**Task instructions**
Look through the material below and copy exactly the lines from the line with "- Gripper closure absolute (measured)" to the line with "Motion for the", those two lines included.
------
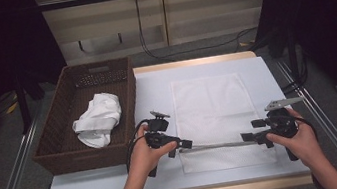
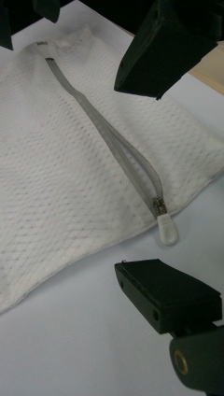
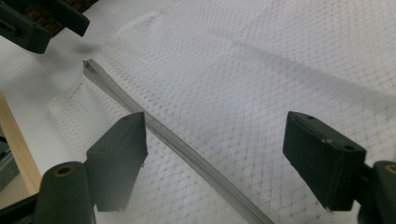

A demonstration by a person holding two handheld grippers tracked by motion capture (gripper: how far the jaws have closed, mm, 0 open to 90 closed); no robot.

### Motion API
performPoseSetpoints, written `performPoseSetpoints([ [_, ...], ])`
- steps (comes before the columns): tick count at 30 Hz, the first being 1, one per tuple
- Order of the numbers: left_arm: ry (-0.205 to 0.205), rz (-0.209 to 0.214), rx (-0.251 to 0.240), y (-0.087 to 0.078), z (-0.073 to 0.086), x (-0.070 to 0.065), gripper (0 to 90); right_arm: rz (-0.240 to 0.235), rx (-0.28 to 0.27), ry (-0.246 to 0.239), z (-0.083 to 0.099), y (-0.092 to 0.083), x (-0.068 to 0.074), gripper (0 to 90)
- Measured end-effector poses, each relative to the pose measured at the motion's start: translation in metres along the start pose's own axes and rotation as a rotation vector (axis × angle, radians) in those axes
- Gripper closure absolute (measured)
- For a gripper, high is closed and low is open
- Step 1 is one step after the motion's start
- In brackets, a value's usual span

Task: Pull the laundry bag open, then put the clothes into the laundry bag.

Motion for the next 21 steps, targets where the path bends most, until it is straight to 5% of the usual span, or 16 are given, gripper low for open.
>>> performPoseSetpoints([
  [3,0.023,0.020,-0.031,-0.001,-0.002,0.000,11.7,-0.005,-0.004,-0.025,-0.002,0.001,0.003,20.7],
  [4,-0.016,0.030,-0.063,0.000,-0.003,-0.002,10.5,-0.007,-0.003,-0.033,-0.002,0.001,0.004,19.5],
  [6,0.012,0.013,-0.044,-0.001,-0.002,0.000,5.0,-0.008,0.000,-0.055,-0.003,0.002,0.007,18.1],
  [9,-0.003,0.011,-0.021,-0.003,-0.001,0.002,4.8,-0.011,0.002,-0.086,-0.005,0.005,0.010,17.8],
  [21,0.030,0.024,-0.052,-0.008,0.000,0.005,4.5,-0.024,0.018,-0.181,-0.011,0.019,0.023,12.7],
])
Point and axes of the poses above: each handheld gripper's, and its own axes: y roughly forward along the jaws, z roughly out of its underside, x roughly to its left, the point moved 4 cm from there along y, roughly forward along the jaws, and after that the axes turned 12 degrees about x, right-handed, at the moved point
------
**Task result**
- Gripper closure absolute (measured)
- For a gripper, high is closed and low is open
- Step 1 is one step after the motion's start
- In brackets, a value's usual span

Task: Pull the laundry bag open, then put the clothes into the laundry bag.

Motion for the next 21 steps, targets where the path bends most, until it is straight to 5% of the usual span, or 16 are given, gripper low for open.

That finishes the answer to the exercise.